I spoke directly to the deceased. "You were a hell of a woman,
Pearlie," I said, and Pop hunched over in the second pew, knocked his
skull on the one in front of him but didn't budge if he even felt the
pain. "But now it's time to go. It's time we let you go." Her lips
arranged themselves around a smattering of consonants and vowel
movements, but no words emitted. Wasted from the previous day's mobile
exorcism, Pearlie wasn't more than a breath in the room. It wouldn't
take a prayer to shut her down, and it was precisely that I was
preparing to do when Sarah Seton blew in and tore through my
grandmother's confused spirit.
I've been in this game longer than I should probably have been;
started young and didn't look back, though not for lack of trying.
I've seen the holy ghostbusters at work and watched when things went
south for amateurs and pros alike. It's never pretty. People always
get hurt. Hell, Sadie and I knew what we were doing back in DC, but
that didn't stop us getting in a mess of trouble with the matchless
combo of spooks and wraiths. But there's something acutely disquieting
about one fleshless soul dispatching another.
Sarah Seton came from nowhere and found the psychosomatic will to
shred her way up the church's aisle to where my grandmother greeted
her with a dumb smile and palms turned heavenward. Sarah didn't pause;
she just rent my grandmother in half, Pearlie's ghostly flesh
dissipating in the stale ecclesiastical air. The sound Pearlie emitted
pierced like shrapnel; her eyes elicited horror, muddle, a second
death.
But Sarah wasn't through. She dug into Pearlie like an animal, and
when she turned to make sure I was receiving her—I was the only one
who could, and was—her mouth was a pocket of jagged incisors and her
eye sockets were a milky white. She roared a primal, inhuman sound.

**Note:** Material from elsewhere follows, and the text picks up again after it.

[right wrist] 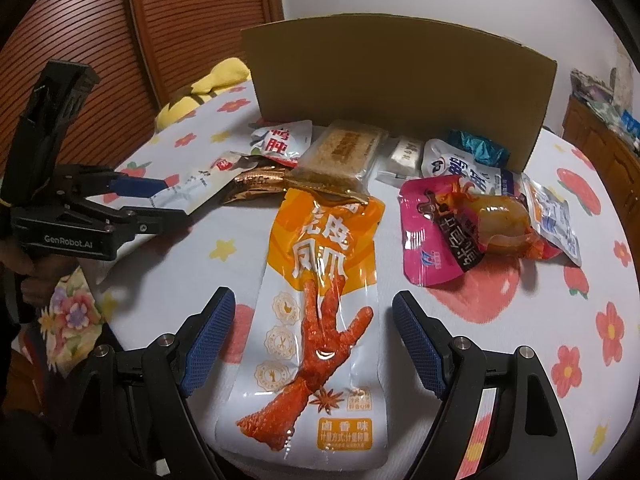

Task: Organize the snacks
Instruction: 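Grasp white packet with left tool while right tool grasps orange chicken-feet packet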

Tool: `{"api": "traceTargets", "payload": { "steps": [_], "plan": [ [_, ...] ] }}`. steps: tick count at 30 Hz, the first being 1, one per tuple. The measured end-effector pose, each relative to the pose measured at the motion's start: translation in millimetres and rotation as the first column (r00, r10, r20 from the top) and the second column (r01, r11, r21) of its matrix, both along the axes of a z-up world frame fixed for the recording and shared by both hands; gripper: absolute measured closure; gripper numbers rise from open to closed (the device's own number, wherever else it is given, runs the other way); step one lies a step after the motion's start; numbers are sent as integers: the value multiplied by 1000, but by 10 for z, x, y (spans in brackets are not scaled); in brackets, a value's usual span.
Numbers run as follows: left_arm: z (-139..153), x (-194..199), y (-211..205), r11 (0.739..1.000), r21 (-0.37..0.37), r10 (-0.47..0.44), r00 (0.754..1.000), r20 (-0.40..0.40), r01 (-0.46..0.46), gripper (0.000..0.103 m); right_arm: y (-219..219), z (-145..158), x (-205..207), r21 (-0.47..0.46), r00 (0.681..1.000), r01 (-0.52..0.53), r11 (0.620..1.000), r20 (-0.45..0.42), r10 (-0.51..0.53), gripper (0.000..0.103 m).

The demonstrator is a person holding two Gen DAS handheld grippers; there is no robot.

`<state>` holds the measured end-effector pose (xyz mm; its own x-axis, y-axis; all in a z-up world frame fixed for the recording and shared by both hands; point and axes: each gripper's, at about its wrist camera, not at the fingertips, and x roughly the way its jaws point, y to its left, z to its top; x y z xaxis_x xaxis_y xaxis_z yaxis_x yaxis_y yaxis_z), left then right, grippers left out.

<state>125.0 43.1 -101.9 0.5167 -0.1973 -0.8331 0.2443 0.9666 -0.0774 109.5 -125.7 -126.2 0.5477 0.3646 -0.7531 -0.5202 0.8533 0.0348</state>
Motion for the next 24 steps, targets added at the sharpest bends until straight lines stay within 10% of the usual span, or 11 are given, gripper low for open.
{"api": "traceTargets", "payload": {
  "steps": [16, 24],
  "plan": [
    [121, -163, 162, 998, -16, 59, 996, 60, -58, 40, 89, -21, 177, -31, 1000, -21, 999, -19, 21, 19],
    [312, -243, 204, 996, -23, 90, 988, 123, -88, 40, 145, -23, 176, -108, 1000, -28, 994, 10, 29, 42]
  ]
}}
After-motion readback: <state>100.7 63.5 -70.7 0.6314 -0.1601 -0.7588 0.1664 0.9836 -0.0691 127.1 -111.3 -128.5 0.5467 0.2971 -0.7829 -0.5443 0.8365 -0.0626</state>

Was this really Sarah Seton? Had she truly done this to herself?
Pearlie's disapparating arm floated softly across the pews and faded
into a stained-glass window of Saint Ciaran in the river. I chose to
watch it; there was nothing I could do for Pearlie now but hope her
addled amylids didn't let her know the horror of her second death. But
I knew I was hoping for too much. Pearlie was lost. It was my fault. I
should've confronted Sarah Seton back at her place, should have raised
her spirit and punished her for what she hadn't yet wrought. But I
hadn't. Like a coward, I didn't want to defy the past, only escape it
with blinders on.
It was too late for Pearlie, but not for me.